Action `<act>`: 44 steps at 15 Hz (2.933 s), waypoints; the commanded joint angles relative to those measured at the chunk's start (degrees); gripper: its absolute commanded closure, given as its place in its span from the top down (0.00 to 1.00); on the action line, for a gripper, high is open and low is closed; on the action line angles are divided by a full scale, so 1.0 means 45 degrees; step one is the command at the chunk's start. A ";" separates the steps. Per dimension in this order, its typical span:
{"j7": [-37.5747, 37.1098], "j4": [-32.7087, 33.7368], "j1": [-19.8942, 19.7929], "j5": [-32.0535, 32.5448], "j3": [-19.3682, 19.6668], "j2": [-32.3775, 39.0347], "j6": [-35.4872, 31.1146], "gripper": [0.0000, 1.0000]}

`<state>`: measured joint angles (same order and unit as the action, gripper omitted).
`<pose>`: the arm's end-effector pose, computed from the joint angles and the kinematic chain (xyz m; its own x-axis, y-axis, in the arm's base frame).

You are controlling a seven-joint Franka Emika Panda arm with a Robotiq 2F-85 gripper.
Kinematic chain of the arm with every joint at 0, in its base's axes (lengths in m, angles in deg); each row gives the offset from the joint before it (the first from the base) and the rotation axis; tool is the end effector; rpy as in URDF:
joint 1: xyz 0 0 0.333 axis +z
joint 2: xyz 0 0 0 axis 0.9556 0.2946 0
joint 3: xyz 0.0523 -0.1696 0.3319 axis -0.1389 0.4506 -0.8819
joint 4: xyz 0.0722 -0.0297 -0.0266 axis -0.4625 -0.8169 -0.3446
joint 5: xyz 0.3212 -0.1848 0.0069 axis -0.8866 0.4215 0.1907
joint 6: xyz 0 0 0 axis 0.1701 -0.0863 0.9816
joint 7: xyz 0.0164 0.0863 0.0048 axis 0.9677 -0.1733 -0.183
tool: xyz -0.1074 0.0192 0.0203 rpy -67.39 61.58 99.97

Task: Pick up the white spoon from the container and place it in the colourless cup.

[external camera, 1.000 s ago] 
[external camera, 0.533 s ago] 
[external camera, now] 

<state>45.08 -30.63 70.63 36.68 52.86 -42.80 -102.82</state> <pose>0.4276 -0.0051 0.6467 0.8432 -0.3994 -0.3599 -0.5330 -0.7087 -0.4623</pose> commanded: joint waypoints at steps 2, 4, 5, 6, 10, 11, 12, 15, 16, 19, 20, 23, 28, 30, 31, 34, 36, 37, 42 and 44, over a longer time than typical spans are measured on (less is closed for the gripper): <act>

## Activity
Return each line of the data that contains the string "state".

## Response to this exercise
`<state>`: measured joint angles (same order and unit as the action, gripper omitted).
<state>45.08 -30.63 70.63 36.68 52.86 -42.80 -102.82</state> <pose>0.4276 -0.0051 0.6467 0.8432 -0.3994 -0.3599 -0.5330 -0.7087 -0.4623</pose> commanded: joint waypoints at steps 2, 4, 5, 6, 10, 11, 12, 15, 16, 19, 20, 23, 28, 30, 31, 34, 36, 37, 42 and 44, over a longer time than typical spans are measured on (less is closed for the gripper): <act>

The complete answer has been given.